====== INFORMATION SHOWN ======

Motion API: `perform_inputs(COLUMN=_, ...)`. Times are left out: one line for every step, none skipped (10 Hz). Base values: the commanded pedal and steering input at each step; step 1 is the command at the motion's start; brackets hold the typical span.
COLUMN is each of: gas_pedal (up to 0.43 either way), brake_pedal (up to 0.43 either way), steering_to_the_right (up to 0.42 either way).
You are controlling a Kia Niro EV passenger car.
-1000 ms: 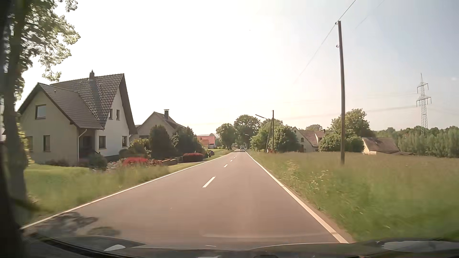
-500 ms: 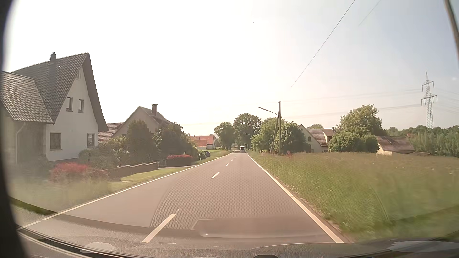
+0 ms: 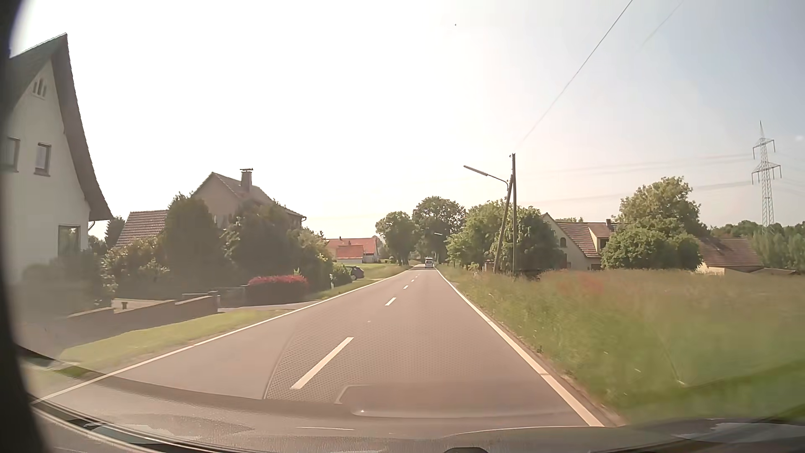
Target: Follow the waypoints while adhering to traffic rules and regulations
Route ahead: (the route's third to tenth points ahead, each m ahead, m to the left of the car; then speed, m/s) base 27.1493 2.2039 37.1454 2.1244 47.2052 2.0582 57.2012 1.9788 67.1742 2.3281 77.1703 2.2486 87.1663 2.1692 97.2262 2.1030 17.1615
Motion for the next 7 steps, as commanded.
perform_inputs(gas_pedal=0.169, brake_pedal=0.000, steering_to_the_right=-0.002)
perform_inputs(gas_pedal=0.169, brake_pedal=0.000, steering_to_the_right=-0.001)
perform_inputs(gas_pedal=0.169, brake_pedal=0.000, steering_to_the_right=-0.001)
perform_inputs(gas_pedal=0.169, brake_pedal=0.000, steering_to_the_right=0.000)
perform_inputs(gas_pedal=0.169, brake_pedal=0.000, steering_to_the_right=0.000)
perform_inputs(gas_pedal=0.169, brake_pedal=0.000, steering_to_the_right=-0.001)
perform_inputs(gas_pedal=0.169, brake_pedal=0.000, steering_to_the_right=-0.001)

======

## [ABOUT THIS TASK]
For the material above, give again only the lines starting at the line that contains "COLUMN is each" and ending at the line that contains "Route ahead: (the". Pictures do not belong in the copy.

## [ANSWER TO THE PROBLEM]
COLUMN is each of: gas_pedal (up to 0.43 either way), brake_pedal (up to 0.43 either way), steering_to_the_right (up to 0.42 either way).
You are controlling a Kia Niro EV passenger car.
-1000 ms: 
-500 ms: 
+0 ms: 
Target: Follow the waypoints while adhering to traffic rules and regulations
Route ahead: (the route's third to tenth points ahead, each m ahead, m to the left of the car; then speed, m/s) base 27.1493 2.2039 37.1454 2.1244 47.2052 2.0582 57.2012 1.9788 67.1742 2.3281 77.1703 2.2486 87.1663 2.1692 97.2262 2.1030 17.1615

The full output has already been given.